Interview conducted by Ivanhoe Broadcast News in 2024.

Tell me about non alcoholic fatty liver disease.

Rojan: Non alcoholic fatty liver disease is a condition that causes liver damage, that is, as the title indicates, unrelated to alcohol use. It can be related to diabetes or high cholesterol or other metabolic conditions.

What causes it?

Rojan: I don’t think we know all of the causes of non alcoholic fatty liver disease. We know that there are probably influences from cholesterol and diet and other metabolic issues, but I think that there’s still work to be done to totally understand that.

Are the symptoms the same as fatty liver disease? Is that cirrhosis or is that different?

Rojan: It can encompass cirrhosis. So yes, some of the symptoms when it progresses that would be the same.

What are the symptoms of non alcoholic fatty liver disease?

Rojan: Before patients are cirrhotic, they would often not have many symptoms. This would be the thing that would be detected on, screening tests or from, visits to primary care doctors and things like that on blood work, primarily blood work, probably.

How do patients get to you, though if they don’t have any symptoms?

Rojan: So patients make it to me after they have been diagnosed with cancer. So a patient may present to their primary care doctor and have abnormal liver tests and then be diagnosed, they may have a CT scan or something like that and be diagnosed with cancer.

Is that where you met Brad Myers?

Rojan: Yeah.

Can you tell me a little bit about Brad?

Rojan: Mr. Myers is really a model patient. He was diagnosed with cancer and he came to CR team here. He he was under the care of some of my colleagues and then myself while we treated him for his liver cancer.
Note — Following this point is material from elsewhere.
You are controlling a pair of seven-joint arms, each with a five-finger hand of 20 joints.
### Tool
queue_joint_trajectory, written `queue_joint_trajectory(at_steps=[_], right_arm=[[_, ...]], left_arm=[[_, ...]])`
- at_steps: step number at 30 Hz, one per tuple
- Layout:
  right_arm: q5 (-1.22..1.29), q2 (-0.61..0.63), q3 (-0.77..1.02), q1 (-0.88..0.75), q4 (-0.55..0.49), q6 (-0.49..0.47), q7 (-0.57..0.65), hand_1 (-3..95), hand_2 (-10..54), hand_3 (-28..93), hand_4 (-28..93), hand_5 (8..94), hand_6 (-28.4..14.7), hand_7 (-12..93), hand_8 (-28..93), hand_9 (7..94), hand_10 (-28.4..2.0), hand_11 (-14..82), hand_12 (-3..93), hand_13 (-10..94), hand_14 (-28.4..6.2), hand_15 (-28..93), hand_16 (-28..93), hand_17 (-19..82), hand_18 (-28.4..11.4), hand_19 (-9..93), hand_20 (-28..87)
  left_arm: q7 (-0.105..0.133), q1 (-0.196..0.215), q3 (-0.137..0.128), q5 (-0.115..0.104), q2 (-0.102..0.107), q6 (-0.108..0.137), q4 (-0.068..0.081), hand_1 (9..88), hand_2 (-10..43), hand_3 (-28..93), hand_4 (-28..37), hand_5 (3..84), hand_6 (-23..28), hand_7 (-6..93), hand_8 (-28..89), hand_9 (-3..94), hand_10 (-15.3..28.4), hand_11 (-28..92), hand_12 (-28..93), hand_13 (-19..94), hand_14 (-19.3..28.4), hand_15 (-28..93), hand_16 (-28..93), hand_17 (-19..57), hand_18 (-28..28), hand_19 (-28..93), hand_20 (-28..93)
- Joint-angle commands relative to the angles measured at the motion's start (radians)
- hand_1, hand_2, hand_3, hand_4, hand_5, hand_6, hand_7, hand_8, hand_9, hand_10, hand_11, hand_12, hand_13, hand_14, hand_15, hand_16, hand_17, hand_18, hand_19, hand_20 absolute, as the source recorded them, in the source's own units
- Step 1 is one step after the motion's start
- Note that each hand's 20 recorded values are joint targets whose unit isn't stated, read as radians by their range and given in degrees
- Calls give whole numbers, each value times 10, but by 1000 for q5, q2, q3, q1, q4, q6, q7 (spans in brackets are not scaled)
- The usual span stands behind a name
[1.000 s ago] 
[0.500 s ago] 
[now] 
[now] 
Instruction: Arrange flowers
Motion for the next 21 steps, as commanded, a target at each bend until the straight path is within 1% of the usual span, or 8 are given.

How was he treated with the liver test?

Rojan: He underwent multiple forms of therapy. He saw our specialist in radiation oncology and received radiation. He saw our specialist in interventional radiology and received additional internal radiation therapy. Then with me, he received intravenous cancer treatment with medications.

Is there a clinical trial going on now for this?

Rojan: Our cancer center has multiple trials related to liver cancer, yes.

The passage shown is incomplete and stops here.